Lost in Space (2018)

lost1I’m mid-way through the latest Netflix show, Lost in Space. I’m rather enjoying it. Sure it’s a daft, leave-your-brain-in-neutral kind of show, but there’s no harm in that considering the greater demands of shows like Altered Carbon, Twin Peaks or Westworld.  Indeed, it’s a bit refreshing to watch a show that is light and fluffy compared to other shows more concerned with angst and violence. Different shows for different folks I guess, and this is clearly a family-oriented show aimed at different demographics.

Must confess, when I recently heard about Netflix doing a reboot of Lost in Space, I thought it a strange one. Although I have a soft spot for the often-maligned movie of 1998 (does anyone else remember that great R1 DVD? Those were the days) the original tv series was a camp monstrosity of the 1960s, that clearly wouldn’t work the same now. Thankfully while the central premise remains the same (Space Family Robinson lost on space) its been reworked and modernised with some thought to the background.
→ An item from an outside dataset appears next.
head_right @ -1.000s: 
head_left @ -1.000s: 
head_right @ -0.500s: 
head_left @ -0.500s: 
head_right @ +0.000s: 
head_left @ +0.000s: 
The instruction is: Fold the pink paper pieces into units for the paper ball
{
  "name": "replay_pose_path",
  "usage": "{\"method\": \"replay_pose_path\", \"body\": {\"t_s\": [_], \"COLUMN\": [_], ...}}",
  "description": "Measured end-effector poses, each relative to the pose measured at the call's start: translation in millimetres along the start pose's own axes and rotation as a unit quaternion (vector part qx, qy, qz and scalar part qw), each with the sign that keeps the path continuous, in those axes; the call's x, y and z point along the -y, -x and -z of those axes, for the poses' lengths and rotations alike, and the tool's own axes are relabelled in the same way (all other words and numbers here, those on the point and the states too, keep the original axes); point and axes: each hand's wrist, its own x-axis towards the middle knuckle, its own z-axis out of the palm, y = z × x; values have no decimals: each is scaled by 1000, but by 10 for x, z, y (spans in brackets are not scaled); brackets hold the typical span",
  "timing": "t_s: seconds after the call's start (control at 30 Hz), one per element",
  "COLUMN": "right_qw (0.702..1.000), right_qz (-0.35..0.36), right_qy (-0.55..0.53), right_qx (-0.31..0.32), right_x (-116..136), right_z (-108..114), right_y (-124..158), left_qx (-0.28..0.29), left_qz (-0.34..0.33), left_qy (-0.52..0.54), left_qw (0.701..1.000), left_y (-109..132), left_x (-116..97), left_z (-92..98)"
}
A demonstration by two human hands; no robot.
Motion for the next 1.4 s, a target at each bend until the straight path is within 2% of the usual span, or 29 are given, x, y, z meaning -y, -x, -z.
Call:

Now we have flashbacks to a Earth blighted by environmental collapse forcing colonial expeditions to Alpha Centauri and a family slightly this side of dysfunctional, requiring mom in charge more than Dad.

While some things work better than others (the kids are rather annoying, frankly, but Parker Posey makes a great female twist on Dr Smith) one thing that cannot be denied is the amazing production credentials of the show. As is becoming typical of Netflix, no expense has been spared here, with a great cast, brilliant convincing sets and high-quality effects work giving the whole thing a big-budget look more akin to a Hollywood blockbuster movie. Its probably a bit of a shame the stories don’t really show the same level of high-concept thinking but hey, its a light family show that’s easy to watch and functions well for what it is. I don’t know where the remaining five episodes will go over this first season’s ten-episode run (I’m not expecting too many shocks or surprises, frankly) but on the evidence of what I’ve seen this is something of a surprising success.